Abraham Solomon (London 7 May 1823 – 19 December 1862 Biarritz) was an English painter.

Born as the second son of Meyer Solomon, a Leghorn hat manufacturer, by his wife Catherine, in Sandys Street, Bishopsgate in east London. His father was one of the first Jews to be admitted to the freedom of the city of London. Two members of the family besides Abraham became artists. A younger brother, Simeon Solomon, acquired much acclaim as a Pre-Raphaelite painter and exhibited at the Royal Academy from 1858 to 1872; his later crayon drawings of idealised heads are still popular. A sister, Rebecca Solomon, exhibited domestic subjects at the Royal Academy and elsewhere between 1851 and 1875, and died on 20 November 1886.

At the age of thirteen Abraham became a pupil in Sass's school of art in Bloomsbury, and in 1838 gained the Isis silver medal at the Society of Arts for a drawing from a statue. In 1839 he was admitted as a student of the Royal Academy, where he received in the same year a silver medal for drawing from the antique, and in 1843 another for drawing from the life.

Solomon died in Biarritz in France, of heart disease, on 19 December 1862, the same day on which he was elected an Associate of the Royal Academy. He married, on 10 May 1860, Ella, sister of Dr. Ernest Hart; she survived her husband.

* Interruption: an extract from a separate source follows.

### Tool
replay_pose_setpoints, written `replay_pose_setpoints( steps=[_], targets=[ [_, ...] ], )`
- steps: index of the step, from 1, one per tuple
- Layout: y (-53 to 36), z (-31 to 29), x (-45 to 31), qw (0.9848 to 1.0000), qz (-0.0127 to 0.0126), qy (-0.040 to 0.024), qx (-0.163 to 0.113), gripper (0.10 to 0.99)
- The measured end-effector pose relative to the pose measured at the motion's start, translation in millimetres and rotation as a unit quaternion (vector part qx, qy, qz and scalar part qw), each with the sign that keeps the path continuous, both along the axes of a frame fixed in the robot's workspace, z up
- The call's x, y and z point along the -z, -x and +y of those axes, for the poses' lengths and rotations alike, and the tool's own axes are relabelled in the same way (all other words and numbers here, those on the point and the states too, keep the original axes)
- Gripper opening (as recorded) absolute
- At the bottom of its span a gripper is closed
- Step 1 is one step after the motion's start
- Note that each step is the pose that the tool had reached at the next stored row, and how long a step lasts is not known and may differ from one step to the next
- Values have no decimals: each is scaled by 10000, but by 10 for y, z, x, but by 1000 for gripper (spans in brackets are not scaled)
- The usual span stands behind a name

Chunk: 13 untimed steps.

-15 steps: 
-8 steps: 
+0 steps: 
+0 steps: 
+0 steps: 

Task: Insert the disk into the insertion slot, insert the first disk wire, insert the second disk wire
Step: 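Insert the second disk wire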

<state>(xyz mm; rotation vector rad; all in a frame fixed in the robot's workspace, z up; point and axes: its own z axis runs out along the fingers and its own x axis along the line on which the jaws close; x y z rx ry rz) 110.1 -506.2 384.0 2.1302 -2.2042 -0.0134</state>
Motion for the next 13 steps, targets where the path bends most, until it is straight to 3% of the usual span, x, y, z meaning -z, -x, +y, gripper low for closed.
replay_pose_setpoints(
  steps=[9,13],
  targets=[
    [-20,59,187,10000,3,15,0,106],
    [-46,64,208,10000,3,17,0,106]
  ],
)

His first exhibited work, Rabbi expounding the Scriptures, appeared at the Society of British Artists in 1840, and in the following year he sent to the Royal Academy My Grandmother and a scene from Sir Walter Scott's Fair Maid of Perth. These were followed (at the Academy) by a scene from the Vicar of Wakefield in 1842, another from Crabbe's Parish Register in 1843, and a third from Peveril of the Peak in 1845. The Breakfast Table, exhibited in 1846, and a further scene from the Vicar of Wakefield in 1847, attracted some attention.